### WORK REQUIRED:
Which lines run from the one containing "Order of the" to the end of the listing below? Write them out exactly, both ends included, with nothing else.

### MATERIAL PROVIDED:
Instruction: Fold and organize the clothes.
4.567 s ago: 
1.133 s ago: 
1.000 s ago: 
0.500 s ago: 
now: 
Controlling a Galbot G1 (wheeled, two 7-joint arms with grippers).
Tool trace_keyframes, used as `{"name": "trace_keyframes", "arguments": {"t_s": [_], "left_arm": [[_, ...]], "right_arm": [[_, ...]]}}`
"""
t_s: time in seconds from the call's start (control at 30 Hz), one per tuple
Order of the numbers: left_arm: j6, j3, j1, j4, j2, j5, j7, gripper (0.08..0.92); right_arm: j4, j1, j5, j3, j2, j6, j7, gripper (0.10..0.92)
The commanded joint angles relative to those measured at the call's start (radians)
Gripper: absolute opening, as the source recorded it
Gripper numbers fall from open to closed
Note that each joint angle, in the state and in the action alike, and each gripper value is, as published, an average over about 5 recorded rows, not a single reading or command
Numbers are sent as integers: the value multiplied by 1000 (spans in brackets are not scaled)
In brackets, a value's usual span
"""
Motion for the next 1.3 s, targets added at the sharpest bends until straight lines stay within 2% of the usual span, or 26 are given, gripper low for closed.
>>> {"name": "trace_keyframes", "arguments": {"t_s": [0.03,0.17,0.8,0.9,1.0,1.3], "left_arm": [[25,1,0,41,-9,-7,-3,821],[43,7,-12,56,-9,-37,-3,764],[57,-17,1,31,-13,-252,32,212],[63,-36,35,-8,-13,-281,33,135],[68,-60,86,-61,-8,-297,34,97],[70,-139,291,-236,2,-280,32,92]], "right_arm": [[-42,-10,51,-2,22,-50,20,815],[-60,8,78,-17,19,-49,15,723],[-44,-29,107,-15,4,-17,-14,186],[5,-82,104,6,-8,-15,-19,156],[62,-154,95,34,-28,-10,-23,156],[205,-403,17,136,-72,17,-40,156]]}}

### COMPLETED TASK:
Order of the numbers: left_arm: j6, j3, j1, j4, j2, j5, j7, gripper (0.08..0.92); right_arm: j4, j1, j5, j3, j2, j6, j7, gripper (0.10..0.92)
The commanded joint angles relative to those measured at the call's start (radians)
Gripper: absolute opening, as the source recorded it
Gripper numbers fall from open to closed
Note that each joint angle, in the state and in the action alike, and each gripper value is, as published, an average over about 5 recorded rows, not a single reading or command
Numbers are sent as integers: the value multiplied by 1000 (spans in brackets are not scaled)
In brackets, a value's usual span
"""
Motion for the next 1.3 s, targets added at the sharpest bends until straight lines stay within 2% of the usual span, or 26 are given, gripper low for closed.
>>> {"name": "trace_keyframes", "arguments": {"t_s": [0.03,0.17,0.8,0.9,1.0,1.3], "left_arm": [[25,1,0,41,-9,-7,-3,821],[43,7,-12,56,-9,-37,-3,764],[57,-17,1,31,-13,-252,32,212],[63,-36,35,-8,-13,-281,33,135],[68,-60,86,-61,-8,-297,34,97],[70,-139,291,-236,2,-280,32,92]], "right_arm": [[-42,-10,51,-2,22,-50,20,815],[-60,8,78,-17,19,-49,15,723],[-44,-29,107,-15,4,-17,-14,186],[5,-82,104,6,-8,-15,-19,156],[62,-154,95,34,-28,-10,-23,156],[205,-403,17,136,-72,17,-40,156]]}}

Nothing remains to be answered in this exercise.